*PROBLEM DESCRIPTION:* Below are some records. Return exactly the lines from the one with "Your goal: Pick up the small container" to the one with "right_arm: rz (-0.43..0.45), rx", and nothing else.

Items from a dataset
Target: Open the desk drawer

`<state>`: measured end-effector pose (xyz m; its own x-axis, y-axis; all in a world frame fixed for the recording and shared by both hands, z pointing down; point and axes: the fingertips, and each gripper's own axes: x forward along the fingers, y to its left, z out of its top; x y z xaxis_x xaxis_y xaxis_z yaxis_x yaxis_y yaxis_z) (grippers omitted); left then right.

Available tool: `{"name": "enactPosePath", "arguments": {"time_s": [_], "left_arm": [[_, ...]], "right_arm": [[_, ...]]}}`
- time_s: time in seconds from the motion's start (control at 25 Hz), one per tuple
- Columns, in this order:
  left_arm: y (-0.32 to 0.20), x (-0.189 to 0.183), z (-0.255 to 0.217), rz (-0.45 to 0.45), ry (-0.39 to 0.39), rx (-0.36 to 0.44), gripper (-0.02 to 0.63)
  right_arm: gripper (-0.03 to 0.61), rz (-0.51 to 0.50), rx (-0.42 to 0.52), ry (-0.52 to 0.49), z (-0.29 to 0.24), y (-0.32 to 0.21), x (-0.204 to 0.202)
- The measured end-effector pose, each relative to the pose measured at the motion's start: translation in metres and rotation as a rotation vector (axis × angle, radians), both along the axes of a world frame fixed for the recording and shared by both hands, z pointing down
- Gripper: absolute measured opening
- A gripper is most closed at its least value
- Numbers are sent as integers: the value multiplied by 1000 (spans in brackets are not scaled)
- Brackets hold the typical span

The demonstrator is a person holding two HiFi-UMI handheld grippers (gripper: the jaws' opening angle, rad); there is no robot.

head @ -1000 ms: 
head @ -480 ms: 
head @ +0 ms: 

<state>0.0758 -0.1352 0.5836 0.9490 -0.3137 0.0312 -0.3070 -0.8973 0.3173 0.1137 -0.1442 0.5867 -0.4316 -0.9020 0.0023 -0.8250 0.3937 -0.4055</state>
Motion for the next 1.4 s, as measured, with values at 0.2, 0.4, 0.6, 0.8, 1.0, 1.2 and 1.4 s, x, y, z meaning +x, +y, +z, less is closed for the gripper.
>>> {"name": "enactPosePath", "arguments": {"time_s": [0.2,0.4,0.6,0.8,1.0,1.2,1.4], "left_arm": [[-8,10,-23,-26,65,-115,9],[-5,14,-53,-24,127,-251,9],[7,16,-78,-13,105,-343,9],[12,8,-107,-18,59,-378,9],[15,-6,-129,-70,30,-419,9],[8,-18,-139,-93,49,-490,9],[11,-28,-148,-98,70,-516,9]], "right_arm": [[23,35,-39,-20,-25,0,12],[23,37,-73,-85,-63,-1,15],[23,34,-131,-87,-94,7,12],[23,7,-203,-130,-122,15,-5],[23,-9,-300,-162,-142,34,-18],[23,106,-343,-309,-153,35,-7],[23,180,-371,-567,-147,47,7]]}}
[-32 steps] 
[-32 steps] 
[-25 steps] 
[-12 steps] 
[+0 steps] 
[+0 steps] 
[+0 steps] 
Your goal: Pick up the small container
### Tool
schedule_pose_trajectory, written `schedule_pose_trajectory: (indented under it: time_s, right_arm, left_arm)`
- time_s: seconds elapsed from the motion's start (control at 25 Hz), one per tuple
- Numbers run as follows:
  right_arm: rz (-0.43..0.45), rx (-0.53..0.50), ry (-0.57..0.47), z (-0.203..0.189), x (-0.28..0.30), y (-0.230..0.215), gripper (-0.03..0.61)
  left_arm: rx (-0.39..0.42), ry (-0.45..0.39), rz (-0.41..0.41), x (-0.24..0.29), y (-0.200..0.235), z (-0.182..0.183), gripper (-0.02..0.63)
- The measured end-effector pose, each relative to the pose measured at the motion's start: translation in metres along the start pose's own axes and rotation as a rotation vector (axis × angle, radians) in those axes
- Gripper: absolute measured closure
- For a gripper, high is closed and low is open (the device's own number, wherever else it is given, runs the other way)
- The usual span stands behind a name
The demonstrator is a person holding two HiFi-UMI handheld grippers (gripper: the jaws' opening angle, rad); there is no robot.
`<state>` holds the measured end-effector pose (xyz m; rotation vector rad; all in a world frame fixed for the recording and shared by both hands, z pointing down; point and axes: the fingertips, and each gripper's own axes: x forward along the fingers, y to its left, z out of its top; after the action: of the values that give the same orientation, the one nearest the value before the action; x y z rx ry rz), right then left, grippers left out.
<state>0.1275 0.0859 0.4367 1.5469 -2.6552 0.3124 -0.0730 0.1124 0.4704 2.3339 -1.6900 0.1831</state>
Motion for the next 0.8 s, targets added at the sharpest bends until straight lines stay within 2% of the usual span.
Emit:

*FINAL ANSWER:*
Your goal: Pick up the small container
### Tool
schedule_pose_trajectory, written `schedule_pose_trajectory: (indented under it: time_s, right_arm, left_arm)`
- time_s: seconds elapsed from the motion's start (control at 25 Hz), one per tuple
- Numbers run as follows:
  right_arm: rz (-0.43..0.45), rx (-0.53..0.50), ry (-0.57..0.47), z (-0.203..0.189), x (-0.28..0.30), y (-0.230..0.215), gripper (-0.03..0.61)

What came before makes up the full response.